» **Work order**
Retype all of the data without changing a single word.

» **Data block**
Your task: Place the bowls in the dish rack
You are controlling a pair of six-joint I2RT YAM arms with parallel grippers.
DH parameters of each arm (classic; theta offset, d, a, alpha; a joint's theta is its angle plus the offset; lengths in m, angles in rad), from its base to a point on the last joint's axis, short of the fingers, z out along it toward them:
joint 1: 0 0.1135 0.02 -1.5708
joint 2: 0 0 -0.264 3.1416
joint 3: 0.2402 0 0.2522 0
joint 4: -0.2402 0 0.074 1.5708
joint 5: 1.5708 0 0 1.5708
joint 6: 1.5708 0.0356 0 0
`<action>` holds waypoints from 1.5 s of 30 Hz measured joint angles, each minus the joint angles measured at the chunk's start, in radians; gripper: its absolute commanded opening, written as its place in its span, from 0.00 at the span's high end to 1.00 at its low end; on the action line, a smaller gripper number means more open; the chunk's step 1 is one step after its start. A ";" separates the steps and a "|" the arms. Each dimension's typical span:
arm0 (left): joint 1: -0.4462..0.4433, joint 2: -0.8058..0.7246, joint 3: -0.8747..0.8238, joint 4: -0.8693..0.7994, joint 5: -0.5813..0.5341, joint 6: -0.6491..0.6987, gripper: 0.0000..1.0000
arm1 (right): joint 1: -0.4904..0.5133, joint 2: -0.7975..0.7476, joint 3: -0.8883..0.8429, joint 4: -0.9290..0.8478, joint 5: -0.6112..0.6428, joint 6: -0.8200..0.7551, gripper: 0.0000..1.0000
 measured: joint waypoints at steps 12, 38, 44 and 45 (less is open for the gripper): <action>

» **Output of the task**
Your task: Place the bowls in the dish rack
You are controlling a pair of six-joint I2RT YAM arms with parallel grippers.
DH parameters of each arm (classic; theta offset, d, a, alpha; a joint's theta is its angle plus the offset; lengths in m, angles in rad), from its base to a point on the last joint's axis, short of the fingers, z out along it toward them:
joint 1: 0 0.1135 0.02 -1.5708
joint 2: 0 0 -0.264 3.1416
joint 3: 0.2402 0 0.2522 0
joint 4: -0.2402 0 0.074 1.5708
joint 5: 1.5708 0 0 1.5708
joint 6: 1.5708 0.0356 0 0
`<action>` holds waypoints from 1.5 s of 30 Hz measured joint angles, each minus the joint angles measured at the chunk's start, in radians; gripper: its absolute commanded opening, written as its place in its span, from 0.00 at the span's high end to 1.00 at its low end; on the action line, a smaller gripper number means more open; the chunk's step 1 is one step after its start. A ";" separates the steps and a "|" the arms. Each dimension's typical span:
arm0 (left): joint 1: -0.4462..0.4433, joint 2: -0.8058..0.7246, joint 3: -0.8747..0.8238, joint 4: -0.8693..0.7994, joint 5: -0.5813..0.5341, joint 6: -0.6491..0.6987, gripper: 0.0000..1.0000
arm1 (right): joint 1: -0.4904..0.5133, joint 2: -0.7975..0.7476, joint 3: -0.8883..0.8429, joint 4: -0.9290..0.8478, joint 5: -0.6112..0.6428, joint 6: -0.8200..0.7551, gripper: 0.0000..1.0000
 measured: joint waypoints at steps 12, 38, 44 and 45 (less is open for the gripper): <action>

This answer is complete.